Is this my fault? What did I do to merit this? Am I actually safe right now? These are the questions that run through our minds when you catcall us. You may not realize this form of sexual harassment is a problem here, on Covenant College’s campus; we didn’t expect it either. But it happens—often—and it’s unacceptable. We, women, are image bearers of Christ, not sex objects.
Some of us avoid walking by certain tables in the Great Hall because we have often been met with exclamations like: “That ass!” One of us has also had the experience of talking to a guy, only to be interrupted to hear him tell a nearby friend (to our face!), “she’s pretty hot, isn’t she?” While walking back on campus at night, we’ve been told we’re “looking good” in a way that is completely inappropriate—you’re dishonoring us and degrading yourselves. These are just a few examples of the ways women have been disrespected on Covenant’s campus. It’s not okay, and we want to start a dialogue about how we should be interacting before God.
One of the most unnerving feelings is seeing you look us up and down, then whistle or yell at us. You may not mean anything by it. You may not intend to act on your implications, but we have no reason to believe you won’t.
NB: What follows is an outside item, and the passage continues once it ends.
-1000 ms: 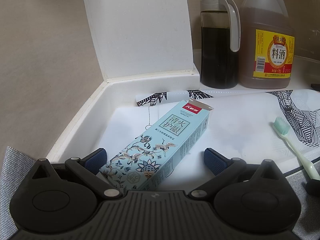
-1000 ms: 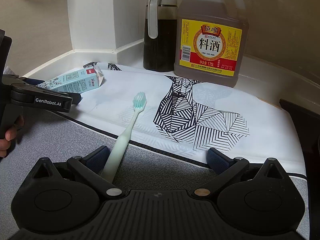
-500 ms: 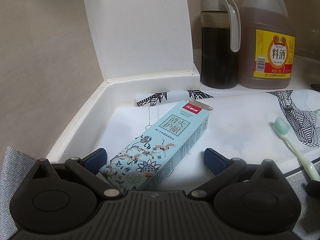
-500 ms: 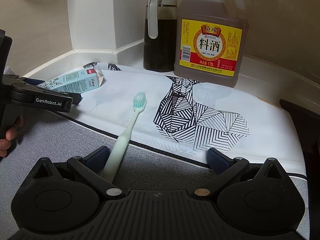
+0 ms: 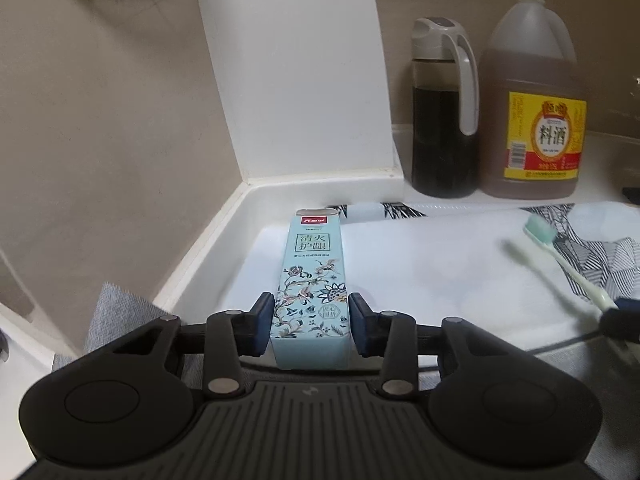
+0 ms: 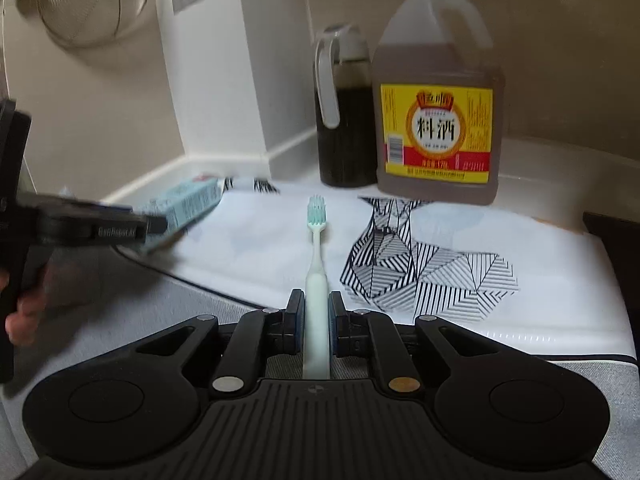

Anytime we see you, we’re reminded of what you’ve said. You may forget, but we continue to feel uncomfortable and unsafe around you. Your catcalling is embarrassing for us (though it should be embarrassing for you as well), and it makes us feel less human. When you act this way towards us, it isn’t an accurate reflection of who you’re called to be. It’s not playful, it’s sinful.
As an example, Jenna Donet compares her experiences overseas to those here at Covenant: “I grew up in a Muslim country, where women’s sexual natures are generally elevated over every other part of their being. Almost anytime I left the house, men would catcall me, often following me. It grieves me to see that although the overall culture is very different on Lookout Mountain, there are men who seem to believe this behavior is acceptable—maybe even flattering. I want to tell you it’s not; it is dehumanizing.”
One of us grew up in Nicaragua and was accustomed to feeling insecure whenever she stepped out of her neighborhood. Men would catcall her, saying, “Beautiful, come to me.” Although not as frequently, she has had similar experiences here, on a campus that claims to hold Christ preeminent in all things. How are you demonstrating Christ’s love by demeaning us in this way?
We’re writing from a perspective of wanting to grow as children of God in every aspect of our lives. As human beings, we all have inherent dignity. We deserve your respect just as you deserve ours. The human body is the Father’s work of art, and sometimes the best way to appreciate art is to remain silent—it deserves respect. There must be a shift in perspective when contemplating our physical bodies.
There is no doubt that we are aesthetic beings, and we sometimes compliment each other based on appearance. That practice is not in itself wrong, but it is wrong when you push these comments on us inappropriately. This is a good rule of thumb: if you don’t know us, don’t comment on our physical appearance. If you are in doubt, ask us what we would be comfortable with. It’s a simple gesture, but it shows that you care about us and want to honor us.
Happily, most men at Covenant do not participate in catcalling. Thank you. However, just because you aren’t participating doesn’t always mean you’re helping. Passivity is also harmful. You can affirm our humanity in front of others and model the respect we deserve. All of us can intervene and help make this campus safe for us by actively standing up against those who harass us. Idly standing by will not bring about positive change. So please, help be the change. If a man disrespects a woman, tell him to stop. It’s really that simple. Just one step can make a difference.
We hope you hear these words in the right spirit; faithful are the wounds of a friend (Proverbs 27:6). This article was not easy to write and our hearts are heavy—we too are sinners, works in progress. As the psalmist writes, “Let the words of my mouth and the meditation of my heart be acceptable in your sight, oh Lord my strength” (Psalm 19:14). Soli Deo Gloria!